Hi,
I’m trying to extend herbalizer, which converts HAML templates to ERB format using the Parsec library.
Right now, ruby expression are parsed as single line only: herbalizer/src/Main.hs at master · danchoi/herbalizer · GitHub
rubyExp = do
line <- ((:) <$> char '=' >> spaces >> manyTill anyChar newline <* spaces)
return (RubyExp line)
Indeed, in HAML: “A line of Ruby code can be stretched over multiple lines as long as each line but the last ends with a comma” - File: REFERENCE — Haml Documentation
This is my first attempt at extending that parser expression:
rubyExp = do
char '='
spaces
commaLines <- option [] (try $ many commaLine)
line <- manyTill anyChar newline
spaces
return (RubyExp $ concat commaLines ++ line)
where
commaNewline = string ",\n"
commaLine = (++) <$> (manyTill anyChar (try (lookAhead commaNewline))) <*> commaNewline
which only matches a multi-line ruby expression string up until the first newline, even though it ends with a comma. The commaLines parser, i.e. the many parser, doesn’t seem to be matching greedily, which is what I was expecting. Where is my thinking error here?
I arrived at a somewhat working solution using this parser expression:
rubyExp = do
char '='
spaces
commaLines <- option [] (try $ many commaLine)
line <- manyTill anyChar (try (lookAhead(noneOf "," >> newline)))

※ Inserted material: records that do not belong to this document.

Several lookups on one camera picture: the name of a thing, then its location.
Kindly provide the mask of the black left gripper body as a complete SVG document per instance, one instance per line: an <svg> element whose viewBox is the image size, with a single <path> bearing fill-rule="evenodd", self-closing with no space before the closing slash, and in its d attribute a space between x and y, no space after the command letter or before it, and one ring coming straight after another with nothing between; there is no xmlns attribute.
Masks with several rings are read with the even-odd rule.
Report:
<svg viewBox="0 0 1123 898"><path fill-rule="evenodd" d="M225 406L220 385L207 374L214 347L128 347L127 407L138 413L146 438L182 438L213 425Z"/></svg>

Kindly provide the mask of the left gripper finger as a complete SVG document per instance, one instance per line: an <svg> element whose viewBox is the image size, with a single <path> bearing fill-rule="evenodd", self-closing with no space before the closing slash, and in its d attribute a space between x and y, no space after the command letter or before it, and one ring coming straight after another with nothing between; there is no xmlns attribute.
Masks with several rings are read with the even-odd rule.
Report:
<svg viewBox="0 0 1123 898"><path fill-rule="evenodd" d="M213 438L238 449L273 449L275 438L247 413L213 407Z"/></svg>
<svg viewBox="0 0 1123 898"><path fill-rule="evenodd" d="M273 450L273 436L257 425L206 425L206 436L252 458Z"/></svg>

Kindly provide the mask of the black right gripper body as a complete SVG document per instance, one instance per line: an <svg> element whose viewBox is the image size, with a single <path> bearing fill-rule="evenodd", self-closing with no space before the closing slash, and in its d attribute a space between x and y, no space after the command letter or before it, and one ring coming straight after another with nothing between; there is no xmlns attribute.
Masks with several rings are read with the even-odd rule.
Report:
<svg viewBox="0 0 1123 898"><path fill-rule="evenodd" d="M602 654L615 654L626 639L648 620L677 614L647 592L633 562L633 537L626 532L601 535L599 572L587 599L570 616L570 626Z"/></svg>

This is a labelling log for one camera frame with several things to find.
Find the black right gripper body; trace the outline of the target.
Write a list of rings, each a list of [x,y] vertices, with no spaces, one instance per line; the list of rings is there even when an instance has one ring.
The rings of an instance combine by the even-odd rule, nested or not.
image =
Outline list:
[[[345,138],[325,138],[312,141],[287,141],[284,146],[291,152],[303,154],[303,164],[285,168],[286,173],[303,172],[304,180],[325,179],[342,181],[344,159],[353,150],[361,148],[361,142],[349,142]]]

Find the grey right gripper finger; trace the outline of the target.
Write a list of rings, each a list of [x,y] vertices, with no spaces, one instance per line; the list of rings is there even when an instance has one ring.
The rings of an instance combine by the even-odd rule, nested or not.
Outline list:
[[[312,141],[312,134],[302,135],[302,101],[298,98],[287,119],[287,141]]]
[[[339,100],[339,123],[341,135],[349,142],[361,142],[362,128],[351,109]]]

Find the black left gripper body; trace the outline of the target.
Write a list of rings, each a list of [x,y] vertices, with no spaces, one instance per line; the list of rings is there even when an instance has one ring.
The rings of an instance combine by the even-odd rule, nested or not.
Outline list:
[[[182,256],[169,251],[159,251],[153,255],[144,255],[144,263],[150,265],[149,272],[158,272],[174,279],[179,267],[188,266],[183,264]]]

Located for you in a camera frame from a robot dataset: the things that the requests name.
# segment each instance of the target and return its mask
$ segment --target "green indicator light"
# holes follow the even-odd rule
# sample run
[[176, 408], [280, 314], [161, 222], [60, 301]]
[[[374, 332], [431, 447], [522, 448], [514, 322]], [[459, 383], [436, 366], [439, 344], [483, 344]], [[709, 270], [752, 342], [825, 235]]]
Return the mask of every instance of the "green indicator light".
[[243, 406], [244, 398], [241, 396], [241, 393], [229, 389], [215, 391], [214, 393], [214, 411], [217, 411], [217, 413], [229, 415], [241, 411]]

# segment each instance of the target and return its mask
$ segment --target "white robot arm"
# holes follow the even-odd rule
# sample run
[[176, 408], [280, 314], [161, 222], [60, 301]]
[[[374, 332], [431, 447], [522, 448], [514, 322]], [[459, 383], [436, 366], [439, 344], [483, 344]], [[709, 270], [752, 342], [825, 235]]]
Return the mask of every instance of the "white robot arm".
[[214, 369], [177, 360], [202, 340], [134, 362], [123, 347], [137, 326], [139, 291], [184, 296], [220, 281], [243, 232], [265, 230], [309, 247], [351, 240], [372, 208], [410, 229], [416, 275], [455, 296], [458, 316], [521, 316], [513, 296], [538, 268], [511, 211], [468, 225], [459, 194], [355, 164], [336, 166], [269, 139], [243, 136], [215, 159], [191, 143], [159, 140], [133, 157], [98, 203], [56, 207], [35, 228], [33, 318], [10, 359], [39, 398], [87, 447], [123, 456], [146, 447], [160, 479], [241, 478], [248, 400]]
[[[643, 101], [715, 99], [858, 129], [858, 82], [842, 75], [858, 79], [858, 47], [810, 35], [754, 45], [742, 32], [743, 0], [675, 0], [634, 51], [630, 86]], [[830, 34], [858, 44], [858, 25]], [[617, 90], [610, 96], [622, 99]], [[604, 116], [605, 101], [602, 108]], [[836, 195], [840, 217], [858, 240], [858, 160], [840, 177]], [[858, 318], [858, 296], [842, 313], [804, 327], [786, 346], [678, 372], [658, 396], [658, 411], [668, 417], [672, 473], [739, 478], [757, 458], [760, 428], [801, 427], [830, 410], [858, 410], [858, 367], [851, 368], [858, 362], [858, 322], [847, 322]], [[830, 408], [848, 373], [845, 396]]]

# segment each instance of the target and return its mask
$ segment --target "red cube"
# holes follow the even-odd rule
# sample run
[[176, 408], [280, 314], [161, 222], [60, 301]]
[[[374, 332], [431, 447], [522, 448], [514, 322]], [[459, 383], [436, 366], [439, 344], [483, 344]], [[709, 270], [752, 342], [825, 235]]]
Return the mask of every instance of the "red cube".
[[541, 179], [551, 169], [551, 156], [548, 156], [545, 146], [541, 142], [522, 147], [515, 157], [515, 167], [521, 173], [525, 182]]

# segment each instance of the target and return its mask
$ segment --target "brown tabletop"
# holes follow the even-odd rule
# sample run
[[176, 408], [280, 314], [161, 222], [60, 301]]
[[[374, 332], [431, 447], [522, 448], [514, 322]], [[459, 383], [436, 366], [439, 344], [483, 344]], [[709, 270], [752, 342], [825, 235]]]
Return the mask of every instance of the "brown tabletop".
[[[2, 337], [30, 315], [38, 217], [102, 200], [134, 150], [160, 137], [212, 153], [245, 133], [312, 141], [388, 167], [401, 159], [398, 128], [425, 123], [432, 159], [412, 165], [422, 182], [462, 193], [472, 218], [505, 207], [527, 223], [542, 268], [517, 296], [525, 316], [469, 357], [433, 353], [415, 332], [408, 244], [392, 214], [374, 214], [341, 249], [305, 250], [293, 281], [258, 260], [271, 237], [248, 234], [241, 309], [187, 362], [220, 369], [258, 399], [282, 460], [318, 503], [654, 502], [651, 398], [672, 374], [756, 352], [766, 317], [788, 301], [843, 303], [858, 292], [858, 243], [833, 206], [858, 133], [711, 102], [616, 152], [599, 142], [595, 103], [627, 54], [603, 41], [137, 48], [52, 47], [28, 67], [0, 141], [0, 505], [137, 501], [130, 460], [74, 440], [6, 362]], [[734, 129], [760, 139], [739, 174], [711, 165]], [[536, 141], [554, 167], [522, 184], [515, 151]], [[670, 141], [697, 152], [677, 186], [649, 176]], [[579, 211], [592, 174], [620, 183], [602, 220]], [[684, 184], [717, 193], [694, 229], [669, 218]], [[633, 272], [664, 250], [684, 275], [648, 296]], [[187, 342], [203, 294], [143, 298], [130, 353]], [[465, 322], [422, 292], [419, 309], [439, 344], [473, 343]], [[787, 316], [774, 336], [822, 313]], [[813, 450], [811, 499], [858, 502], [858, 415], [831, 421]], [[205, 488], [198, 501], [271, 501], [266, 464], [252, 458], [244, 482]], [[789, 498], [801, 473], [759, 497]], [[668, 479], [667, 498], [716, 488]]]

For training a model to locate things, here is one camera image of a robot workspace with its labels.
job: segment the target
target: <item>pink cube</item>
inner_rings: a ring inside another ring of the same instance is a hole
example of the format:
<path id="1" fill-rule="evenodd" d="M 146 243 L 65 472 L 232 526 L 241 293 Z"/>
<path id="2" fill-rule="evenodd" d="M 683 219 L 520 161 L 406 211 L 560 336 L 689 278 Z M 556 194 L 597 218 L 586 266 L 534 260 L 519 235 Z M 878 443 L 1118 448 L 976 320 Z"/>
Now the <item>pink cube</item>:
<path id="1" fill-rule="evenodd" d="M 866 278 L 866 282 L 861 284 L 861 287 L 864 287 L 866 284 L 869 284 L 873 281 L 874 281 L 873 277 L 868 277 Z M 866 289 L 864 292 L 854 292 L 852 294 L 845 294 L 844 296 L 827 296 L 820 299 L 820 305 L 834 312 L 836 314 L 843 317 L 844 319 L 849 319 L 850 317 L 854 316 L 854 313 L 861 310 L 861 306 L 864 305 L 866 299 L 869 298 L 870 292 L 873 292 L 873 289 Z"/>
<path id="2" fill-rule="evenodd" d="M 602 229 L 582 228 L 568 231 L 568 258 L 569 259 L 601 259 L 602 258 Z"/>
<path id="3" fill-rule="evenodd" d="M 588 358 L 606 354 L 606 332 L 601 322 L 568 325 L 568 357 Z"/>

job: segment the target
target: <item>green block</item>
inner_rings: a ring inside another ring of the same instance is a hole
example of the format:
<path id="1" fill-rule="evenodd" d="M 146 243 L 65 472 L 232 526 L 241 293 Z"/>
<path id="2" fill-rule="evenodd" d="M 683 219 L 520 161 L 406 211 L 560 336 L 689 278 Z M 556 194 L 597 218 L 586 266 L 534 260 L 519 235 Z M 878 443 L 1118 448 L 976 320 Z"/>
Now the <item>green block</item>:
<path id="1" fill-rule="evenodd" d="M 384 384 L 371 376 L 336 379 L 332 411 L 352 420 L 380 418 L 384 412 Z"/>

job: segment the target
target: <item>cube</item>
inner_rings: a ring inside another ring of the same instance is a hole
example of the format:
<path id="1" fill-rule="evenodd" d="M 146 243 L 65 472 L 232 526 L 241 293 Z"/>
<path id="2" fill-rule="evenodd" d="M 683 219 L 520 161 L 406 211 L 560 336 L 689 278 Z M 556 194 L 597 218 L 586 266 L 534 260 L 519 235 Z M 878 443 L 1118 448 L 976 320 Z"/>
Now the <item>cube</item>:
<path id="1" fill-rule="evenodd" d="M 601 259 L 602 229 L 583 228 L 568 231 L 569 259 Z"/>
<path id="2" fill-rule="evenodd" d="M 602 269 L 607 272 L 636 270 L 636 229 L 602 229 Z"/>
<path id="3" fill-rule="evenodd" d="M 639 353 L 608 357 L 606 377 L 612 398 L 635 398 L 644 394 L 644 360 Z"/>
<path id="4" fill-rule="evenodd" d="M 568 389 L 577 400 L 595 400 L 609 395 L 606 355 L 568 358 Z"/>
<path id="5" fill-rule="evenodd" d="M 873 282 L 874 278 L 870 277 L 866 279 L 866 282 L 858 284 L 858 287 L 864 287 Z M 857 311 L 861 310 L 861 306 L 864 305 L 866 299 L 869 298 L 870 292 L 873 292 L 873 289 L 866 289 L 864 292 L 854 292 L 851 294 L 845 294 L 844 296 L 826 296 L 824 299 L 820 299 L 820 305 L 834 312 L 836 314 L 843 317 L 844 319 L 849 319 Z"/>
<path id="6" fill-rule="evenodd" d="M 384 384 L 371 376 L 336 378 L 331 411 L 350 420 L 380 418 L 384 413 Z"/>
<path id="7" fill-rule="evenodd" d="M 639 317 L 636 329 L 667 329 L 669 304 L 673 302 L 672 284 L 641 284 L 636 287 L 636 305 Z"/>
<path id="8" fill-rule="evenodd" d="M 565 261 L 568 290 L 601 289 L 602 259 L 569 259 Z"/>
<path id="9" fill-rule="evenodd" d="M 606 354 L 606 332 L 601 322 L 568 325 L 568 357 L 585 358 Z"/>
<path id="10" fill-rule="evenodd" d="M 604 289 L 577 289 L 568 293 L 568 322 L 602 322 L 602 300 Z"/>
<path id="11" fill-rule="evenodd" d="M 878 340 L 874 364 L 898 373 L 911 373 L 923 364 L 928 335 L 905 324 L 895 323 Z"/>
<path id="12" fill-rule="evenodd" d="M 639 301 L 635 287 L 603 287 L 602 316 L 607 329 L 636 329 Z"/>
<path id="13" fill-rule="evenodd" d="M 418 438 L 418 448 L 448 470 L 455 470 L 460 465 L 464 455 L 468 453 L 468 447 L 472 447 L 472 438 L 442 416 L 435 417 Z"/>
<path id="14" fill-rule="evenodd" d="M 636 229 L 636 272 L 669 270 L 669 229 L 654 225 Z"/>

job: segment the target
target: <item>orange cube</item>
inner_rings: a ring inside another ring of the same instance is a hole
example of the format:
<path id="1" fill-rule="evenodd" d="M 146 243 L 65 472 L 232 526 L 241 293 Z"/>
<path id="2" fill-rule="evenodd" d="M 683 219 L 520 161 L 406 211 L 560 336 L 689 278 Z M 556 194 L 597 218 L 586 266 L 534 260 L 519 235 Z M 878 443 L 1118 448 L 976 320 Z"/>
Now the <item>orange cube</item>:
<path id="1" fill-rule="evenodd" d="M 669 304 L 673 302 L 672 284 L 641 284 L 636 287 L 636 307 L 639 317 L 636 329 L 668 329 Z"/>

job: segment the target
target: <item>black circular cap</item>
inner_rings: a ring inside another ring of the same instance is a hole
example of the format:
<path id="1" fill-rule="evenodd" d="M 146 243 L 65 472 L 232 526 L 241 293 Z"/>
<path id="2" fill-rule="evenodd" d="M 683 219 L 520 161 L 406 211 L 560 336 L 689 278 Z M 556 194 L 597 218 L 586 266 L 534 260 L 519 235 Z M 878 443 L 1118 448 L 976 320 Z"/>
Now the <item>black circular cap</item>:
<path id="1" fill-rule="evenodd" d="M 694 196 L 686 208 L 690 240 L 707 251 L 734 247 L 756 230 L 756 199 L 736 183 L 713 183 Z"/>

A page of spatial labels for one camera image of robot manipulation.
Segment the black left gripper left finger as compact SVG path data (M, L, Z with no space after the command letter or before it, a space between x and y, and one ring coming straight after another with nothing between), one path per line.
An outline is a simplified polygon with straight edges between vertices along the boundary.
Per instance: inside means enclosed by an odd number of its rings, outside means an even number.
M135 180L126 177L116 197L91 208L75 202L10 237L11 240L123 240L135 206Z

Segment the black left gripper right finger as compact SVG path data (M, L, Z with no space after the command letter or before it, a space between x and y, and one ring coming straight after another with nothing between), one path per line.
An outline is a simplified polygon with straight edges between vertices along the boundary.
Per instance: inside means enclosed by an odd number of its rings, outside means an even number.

lastChar <- noneOf "," <* newline
spaces
return (RubyExp $ concat commaLines ++ reverse(lastChar : (reverse line)))
where
commaNewline = string ",\n"
commaLine = (++) <$> (manyTill anyChar (try (lookAhead commaNewline))) <*> commaNewline
I’m sure this can be expressed more elegantly than this. I’m still very new to Haskell, any help is greatly appreciated!